▶ [PROBLEM TO SOLVE]
Please count the lines of the data that contain "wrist" and state only the total.

▶ [Extracted records]
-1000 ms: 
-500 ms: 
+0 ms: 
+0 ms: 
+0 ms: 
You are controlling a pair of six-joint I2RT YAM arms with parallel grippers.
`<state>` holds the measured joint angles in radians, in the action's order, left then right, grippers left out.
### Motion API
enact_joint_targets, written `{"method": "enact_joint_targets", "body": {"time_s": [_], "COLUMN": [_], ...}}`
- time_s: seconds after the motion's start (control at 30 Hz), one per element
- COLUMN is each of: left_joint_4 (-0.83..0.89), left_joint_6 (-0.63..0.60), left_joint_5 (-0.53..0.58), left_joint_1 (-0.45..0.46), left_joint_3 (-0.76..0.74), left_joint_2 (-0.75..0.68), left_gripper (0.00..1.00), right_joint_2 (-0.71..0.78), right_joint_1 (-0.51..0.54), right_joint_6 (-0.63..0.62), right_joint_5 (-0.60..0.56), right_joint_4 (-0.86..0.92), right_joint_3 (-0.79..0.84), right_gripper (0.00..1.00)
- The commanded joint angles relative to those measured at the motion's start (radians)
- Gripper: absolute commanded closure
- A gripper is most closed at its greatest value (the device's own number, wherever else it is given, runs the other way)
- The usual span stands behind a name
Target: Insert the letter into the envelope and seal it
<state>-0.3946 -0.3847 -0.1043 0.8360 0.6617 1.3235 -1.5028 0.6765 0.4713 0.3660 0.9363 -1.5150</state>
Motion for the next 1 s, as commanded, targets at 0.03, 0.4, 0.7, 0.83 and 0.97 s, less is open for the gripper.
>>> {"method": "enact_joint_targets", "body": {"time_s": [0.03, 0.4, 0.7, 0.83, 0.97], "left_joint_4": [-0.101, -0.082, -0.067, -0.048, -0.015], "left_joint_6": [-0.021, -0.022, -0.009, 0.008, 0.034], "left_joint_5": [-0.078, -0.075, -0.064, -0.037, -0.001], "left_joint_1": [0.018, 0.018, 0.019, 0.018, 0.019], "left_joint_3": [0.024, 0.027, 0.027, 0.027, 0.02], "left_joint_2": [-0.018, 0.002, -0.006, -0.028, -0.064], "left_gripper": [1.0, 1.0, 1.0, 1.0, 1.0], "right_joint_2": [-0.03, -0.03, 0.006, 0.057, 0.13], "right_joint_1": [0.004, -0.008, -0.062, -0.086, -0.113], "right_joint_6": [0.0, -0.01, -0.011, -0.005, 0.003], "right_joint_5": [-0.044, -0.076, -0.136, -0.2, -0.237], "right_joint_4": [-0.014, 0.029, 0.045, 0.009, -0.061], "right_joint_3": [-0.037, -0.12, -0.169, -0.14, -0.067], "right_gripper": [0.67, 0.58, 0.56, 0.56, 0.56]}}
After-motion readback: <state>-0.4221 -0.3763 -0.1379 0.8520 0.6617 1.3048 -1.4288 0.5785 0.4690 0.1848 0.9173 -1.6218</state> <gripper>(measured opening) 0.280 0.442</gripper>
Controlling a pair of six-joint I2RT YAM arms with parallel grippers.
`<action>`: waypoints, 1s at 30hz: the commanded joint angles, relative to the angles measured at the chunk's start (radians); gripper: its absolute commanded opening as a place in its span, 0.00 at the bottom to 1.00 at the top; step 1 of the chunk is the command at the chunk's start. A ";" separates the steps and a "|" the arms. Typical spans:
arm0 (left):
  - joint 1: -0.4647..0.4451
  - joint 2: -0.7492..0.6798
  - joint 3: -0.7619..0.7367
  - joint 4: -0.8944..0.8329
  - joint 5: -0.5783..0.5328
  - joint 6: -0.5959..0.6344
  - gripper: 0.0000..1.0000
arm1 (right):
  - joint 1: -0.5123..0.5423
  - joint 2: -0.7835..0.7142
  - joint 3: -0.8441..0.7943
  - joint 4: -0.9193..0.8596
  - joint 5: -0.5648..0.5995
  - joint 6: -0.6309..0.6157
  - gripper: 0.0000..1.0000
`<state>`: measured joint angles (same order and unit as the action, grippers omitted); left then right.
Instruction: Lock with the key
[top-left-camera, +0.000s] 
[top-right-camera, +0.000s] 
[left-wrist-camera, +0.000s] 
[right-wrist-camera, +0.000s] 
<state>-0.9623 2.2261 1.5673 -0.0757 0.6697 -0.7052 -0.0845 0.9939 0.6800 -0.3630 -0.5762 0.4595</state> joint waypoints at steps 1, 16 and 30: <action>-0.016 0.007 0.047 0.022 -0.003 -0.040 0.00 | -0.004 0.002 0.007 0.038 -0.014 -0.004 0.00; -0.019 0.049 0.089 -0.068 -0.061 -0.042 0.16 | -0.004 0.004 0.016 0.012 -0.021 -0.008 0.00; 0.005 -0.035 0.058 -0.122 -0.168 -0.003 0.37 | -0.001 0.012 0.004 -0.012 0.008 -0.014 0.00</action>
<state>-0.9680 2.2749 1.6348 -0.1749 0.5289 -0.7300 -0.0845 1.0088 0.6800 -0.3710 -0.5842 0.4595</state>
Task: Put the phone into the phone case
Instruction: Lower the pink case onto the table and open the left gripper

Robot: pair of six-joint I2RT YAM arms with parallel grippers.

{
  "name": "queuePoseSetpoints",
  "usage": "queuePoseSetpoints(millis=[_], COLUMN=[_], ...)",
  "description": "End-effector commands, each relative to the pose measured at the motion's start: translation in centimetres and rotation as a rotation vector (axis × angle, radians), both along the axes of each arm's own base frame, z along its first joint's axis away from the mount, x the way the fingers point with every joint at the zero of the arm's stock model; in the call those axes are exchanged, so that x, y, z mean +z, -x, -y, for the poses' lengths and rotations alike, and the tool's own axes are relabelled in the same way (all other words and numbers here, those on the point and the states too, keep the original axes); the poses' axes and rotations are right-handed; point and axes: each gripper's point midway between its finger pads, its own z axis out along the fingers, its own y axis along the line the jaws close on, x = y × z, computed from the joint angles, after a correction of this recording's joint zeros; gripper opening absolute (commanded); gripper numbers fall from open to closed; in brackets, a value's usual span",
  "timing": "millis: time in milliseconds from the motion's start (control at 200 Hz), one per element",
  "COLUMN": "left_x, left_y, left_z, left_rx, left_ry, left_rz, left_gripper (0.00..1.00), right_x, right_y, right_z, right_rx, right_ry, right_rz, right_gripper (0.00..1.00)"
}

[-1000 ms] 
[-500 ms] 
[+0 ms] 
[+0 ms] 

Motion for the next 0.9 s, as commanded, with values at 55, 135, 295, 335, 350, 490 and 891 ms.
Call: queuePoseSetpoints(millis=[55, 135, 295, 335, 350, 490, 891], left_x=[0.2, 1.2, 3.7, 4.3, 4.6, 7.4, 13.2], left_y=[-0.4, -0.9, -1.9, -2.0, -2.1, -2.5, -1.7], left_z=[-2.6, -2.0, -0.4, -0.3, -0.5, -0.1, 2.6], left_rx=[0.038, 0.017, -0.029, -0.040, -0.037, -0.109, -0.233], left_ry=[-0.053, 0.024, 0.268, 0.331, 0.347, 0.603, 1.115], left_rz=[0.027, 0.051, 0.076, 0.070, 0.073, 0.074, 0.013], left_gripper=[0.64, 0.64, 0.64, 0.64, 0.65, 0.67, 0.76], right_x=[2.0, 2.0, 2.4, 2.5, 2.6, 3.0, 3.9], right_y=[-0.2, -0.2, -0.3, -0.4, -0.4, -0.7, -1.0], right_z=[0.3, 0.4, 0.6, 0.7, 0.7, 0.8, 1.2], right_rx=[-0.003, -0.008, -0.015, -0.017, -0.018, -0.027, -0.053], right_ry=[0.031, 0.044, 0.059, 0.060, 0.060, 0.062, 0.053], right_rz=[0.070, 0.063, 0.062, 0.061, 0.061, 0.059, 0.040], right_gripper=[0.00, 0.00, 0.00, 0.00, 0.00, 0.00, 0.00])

▶ [REPLY TO THE EXERCISE]
2